Entries provided -
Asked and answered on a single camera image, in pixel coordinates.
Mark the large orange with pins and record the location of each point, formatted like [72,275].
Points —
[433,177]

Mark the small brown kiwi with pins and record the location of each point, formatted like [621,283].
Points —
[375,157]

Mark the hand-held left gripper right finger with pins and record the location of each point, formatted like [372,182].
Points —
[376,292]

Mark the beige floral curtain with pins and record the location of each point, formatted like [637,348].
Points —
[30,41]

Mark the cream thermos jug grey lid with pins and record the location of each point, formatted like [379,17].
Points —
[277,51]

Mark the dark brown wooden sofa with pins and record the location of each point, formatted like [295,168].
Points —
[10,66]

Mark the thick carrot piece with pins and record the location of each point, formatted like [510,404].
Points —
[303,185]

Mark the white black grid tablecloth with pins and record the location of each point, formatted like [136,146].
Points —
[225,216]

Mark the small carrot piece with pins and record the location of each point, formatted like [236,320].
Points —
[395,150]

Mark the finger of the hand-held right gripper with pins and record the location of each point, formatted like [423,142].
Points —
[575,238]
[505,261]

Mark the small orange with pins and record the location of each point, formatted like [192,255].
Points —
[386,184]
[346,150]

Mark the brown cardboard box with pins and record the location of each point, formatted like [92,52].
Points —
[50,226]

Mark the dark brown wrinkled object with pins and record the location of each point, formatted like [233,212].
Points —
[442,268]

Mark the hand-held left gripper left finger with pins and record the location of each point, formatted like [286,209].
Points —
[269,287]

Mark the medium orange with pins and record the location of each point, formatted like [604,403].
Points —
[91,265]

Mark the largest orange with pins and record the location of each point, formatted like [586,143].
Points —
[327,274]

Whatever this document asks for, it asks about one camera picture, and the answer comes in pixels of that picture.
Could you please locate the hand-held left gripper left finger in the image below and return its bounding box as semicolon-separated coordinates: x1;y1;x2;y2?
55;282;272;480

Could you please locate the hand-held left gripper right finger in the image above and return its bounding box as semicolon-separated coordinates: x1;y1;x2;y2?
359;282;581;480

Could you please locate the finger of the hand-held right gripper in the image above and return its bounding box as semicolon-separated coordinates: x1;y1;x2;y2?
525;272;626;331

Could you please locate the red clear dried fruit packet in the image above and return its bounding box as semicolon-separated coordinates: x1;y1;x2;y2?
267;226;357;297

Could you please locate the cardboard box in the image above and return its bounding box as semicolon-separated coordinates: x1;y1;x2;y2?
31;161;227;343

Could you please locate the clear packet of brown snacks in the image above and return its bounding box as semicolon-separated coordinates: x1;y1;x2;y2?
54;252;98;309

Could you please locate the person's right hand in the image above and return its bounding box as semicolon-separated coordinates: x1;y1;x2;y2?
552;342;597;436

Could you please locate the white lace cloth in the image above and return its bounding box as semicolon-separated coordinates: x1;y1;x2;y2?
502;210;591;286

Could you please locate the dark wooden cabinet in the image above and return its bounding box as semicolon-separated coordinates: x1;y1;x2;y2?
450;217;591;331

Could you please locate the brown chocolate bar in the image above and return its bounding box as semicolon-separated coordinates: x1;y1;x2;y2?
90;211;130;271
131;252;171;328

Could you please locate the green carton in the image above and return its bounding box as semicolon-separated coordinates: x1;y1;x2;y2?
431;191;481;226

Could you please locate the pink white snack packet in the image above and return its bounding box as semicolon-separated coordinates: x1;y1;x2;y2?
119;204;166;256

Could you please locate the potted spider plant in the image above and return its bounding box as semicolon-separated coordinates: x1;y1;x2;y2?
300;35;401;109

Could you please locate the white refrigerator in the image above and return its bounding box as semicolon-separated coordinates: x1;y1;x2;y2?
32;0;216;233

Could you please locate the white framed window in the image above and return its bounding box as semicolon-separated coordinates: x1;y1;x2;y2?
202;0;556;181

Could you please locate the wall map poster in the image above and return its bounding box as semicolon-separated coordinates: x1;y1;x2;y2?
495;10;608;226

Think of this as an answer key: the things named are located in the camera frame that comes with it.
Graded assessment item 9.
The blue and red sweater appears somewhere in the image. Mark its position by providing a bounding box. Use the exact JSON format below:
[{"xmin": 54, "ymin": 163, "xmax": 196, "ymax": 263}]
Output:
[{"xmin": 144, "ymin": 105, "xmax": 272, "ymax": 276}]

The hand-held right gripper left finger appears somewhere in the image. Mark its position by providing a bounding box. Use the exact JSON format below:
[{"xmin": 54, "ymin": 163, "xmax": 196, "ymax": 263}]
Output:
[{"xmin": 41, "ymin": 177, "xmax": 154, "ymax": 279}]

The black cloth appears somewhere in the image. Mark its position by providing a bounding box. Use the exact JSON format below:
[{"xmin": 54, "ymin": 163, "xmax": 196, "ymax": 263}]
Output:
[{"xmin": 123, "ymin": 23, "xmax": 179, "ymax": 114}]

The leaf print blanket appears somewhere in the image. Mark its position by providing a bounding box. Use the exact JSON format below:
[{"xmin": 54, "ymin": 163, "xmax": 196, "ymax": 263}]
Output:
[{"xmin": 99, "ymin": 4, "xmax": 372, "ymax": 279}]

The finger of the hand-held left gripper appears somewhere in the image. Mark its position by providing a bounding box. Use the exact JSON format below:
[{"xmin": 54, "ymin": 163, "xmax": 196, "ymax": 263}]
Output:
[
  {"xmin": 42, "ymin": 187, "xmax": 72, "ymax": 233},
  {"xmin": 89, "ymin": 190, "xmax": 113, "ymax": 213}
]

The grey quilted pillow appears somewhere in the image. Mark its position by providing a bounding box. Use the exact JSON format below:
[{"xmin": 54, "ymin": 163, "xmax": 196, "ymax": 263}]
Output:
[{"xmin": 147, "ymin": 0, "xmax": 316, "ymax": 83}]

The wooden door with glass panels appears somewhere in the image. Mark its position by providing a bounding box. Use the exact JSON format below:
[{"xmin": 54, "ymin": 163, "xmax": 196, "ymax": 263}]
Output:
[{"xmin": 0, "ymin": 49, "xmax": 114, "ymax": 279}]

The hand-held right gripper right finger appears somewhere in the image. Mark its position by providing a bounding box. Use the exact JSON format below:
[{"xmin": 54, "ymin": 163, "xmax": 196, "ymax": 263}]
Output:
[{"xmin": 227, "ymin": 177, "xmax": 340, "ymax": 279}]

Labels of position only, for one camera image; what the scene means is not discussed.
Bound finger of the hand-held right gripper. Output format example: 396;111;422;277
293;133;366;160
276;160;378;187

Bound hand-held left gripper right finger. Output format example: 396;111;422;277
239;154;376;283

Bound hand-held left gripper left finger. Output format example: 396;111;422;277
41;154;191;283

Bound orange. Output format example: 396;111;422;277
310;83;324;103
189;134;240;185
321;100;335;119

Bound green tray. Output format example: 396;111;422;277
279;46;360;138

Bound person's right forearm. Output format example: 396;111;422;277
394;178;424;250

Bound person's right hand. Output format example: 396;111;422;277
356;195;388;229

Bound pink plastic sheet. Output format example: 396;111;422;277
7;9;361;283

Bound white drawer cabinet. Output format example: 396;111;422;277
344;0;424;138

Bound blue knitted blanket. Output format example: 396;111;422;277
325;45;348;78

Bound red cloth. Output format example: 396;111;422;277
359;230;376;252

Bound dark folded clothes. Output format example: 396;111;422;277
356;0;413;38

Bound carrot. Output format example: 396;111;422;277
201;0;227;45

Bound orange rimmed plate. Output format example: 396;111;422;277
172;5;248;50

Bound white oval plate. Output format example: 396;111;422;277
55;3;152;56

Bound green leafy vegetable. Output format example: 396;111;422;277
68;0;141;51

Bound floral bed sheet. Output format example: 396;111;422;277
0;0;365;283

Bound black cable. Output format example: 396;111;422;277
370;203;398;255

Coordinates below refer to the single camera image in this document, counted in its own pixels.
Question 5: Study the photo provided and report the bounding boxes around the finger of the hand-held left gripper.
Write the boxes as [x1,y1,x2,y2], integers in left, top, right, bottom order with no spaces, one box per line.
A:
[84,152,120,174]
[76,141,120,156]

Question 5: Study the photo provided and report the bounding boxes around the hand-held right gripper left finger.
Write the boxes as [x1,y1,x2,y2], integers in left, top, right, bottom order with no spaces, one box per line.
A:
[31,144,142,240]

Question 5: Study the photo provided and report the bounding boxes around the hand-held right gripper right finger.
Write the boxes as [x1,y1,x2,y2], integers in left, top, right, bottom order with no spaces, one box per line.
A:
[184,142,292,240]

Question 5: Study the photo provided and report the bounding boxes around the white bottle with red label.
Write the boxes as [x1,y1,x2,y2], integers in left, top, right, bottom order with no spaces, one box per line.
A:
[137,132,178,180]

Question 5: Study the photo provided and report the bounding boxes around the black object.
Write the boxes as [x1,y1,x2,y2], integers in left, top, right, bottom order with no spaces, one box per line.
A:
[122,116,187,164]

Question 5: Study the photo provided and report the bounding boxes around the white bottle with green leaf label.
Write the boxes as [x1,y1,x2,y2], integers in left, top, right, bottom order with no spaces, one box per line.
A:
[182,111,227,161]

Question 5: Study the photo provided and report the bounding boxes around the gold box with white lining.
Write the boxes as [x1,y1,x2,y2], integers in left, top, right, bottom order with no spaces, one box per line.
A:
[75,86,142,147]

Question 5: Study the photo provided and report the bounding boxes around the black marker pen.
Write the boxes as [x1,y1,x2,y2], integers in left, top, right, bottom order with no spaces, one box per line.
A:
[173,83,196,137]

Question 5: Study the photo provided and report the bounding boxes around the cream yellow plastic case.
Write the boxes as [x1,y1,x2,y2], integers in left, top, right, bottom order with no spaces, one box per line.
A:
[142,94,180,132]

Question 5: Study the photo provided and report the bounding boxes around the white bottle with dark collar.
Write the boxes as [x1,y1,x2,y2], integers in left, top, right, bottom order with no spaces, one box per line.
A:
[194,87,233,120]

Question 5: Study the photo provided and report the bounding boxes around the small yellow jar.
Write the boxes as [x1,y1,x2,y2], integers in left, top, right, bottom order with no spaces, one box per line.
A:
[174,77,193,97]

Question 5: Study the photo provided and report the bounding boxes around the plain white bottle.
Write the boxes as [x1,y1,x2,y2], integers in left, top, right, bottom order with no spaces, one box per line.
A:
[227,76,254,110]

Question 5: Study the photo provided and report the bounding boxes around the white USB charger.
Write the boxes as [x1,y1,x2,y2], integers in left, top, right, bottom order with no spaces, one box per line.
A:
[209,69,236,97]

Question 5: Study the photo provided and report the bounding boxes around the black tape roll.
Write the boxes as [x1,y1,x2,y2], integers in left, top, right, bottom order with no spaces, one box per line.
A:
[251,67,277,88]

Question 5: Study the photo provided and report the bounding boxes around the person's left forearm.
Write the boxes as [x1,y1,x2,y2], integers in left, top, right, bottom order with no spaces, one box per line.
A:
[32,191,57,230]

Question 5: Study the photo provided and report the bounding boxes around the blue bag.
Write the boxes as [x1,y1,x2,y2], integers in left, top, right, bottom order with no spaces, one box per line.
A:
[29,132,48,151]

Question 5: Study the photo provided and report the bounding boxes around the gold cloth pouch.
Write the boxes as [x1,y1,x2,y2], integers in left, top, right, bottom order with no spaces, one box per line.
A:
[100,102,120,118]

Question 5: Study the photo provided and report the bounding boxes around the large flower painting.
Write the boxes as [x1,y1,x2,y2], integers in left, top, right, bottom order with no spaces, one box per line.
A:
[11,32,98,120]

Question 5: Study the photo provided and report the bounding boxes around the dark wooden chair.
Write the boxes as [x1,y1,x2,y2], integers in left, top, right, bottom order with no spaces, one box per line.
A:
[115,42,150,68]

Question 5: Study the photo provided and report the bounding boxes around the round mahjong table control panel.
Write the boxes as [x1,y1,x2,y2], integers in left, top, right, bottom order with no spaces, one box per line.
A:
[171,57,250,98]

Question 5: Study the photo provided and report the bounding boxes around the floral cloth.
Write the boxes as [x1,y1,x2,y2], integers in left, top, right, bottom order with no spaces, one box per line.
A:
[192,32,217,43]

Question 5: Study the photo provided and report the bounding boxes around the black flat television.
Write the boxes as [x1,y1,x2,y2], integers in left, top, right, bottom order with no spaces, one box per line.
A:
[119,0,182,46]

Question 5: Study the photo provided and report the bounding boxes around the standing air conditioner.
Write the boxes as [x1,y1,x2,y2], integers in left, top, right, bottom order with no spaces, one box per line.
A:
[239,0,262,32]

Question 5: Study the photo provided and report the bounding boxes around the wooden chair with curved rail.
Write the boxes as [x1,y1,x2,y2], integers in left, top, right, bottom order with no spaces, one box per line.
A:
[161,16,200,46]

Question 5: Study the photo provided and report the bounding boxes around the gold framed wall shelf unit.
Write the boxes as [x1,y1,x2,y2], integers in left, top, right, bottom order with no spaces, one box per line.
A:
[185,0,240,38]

Problem details - Give again, unchanged, the lines running from the top of the material above through the line that has "Mark the small brown", and nothing more.

Response to the task -
Asked and answered on a single camera image, in pixel coordinates.
Mark the large orange with pins and record the location of each point, formatted like [72,275].
Points —
[433,177]

Mark the small brown kiwi with pins and record the location of each point, formatted like [621,283].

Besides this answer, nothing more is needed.